Problem statement - Using the listing that follows, return every line with the word "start".

Given entries -
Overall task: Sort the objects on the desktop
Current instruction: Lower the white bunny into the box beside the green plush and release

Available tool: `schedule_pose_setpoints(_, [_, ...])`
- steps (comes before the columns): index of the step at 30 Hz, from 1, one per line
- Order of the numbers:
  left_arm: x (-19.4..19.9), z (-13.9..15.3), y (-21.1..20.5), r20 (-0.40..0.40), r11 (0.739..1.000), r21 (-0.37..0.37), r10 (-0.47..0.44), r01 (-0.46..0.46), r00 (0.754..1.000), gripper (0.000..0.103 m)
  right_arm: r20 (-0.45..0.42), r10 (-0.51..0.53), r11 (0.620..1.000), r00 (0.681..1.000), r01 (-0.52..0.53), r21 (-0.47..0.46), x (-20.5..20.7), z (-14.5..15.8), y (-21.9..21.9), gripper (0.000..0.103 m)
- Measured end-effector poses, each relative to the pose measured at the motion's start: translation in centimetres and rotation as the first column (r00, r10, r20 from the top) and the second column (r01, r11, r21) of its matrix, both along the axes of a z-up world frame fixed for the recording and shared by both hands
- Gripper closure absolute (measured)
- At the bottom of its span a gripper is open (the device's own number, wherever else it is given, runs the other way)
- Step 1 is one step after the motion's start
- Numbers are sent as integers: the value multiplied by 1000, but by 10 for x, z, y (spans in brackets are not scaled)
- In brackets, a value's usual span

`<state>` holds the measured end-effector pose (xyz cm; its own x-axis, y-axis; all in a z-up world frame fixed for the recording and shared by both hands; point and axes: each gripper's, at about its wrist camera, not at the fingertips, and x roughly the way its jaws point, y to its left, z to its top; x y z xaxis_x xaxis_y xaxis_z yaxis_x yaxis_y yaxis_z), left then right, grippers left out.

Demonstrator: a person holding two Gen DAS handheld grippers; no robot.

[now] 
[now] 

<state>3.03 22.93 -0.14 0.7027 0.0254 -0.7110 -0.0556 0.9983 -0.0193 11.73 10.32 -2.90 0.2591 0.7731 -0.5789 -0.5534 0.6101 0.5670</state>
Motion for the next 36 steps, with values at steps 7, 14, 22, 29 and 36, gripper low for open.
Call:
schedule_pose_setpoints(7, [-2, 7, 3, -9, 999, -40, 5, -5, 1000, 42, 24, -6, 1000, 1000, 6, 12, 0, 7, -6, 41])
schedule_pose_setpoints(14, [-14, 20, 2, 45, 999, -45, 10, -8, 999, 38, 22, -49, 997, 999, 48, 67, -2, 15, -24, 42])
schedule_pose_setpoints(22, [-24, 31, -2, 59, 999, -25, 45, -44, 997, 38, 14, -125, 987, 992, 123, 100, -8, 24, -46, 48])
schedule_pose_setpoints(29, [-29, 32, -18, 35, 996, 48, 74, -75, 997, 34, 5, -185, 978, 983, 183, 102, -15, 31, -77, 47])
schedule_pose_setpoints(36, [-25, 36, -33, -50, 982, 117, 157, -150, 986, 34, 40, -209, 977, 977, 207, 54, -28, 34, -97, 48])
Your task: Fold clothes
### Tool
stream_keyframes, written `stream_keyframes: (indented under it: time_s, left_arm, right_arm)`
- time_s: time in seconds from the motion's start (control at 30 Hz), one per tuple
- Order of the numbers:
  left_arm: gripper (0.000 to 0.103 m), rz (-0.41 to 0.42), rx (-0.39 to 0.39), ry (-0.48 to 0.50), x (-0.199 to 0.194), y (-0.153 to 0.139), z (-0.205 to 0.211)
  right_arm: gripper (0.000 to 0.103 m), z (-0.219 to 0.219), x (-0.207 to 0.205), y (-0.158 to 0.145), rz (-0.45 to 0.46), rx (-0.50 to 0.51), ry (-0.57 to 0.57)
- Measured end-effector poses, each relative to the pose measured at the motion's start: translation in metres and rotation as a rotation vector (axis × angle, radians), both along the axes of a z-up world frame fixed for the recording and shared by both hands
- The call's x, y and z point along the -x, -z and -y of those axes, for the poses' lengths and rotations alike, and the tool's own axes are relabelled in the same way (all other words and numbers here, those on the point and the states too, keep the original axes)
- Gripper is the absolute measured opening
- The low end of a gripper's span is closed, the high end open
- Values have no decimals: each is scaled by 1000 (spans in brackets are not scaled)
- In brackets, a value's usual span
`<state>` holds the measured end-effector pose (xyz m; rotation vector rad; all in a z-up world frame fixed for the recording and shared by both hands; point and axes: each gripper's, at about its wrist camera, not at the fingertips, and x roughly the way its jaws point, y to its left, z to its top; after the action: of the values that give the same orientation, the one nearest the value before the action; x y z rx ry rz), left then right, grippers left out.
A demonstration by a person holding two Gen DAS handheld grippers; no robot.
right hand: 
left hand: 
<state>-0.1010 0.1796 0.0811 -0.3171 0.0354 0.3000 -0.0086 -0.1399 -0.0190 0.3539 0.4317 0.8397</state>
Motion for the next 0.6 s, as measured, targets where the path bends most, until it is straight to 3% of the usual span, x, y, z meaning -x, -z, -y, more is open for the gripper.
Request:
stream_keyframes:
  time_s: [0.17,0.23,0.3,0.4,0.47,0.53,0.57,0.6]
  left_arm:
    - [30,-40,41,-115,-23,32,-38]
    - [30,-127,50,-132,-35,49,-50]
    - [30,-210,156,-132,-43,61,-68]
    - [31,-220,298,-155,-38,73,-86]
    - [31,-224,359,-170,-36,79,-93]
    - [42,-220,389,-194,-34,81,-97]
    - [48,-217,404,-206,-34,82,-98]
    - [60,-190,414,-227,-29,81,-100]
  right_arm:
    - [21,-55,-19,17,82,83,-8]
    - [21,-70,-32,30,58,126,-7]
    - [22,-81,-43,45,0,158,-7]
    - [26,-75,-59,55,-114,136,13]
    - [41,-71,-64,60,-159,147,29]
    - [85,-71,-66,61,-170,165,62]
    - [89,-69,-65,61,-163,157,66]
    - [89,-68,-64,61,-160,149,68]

Response box -
- Measured end-effector poses, each relative to the pose measured at the motion's start: translation in centimetres and rotation as the first column (r00, r10, r20 from the top) and the second column (r01, r11, r21) of its matrix, both along the axes of a z-up world frame fixed for the recording and shared by both hands
- Step 1 is one step after the motion's start
- time_s: time in seconds from the motion's start (control at 30 Hz), one per tuple
- Measured end-effector poses, each relative to the pose measured at the motion's start: translation in metres and rotation as a rotation vector (axis × angle, radians), both along the axes of a z-up world frame fixed for the recording and shared by both hands

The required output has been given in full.